> [TASK DETAILS]
Each line in the records below that has the word "robot" should be copied.

::::::::::

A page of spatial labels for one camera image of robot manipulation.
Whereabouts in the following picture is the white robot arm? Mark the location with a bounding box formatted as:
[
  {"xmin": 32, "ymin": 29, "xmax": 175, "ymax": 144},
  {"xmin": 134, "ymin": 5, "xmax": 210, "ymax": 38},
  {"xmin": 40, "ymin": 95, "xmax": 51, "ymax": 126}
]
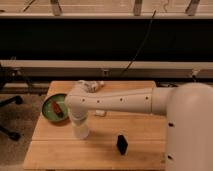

::::::::::

> [ANSWER SECTION]
A page of spatial labels for one camera image of robot manipulation.
Whereabouts in the following picture is the white robot arm? Mark the location with a bounding box formatted as:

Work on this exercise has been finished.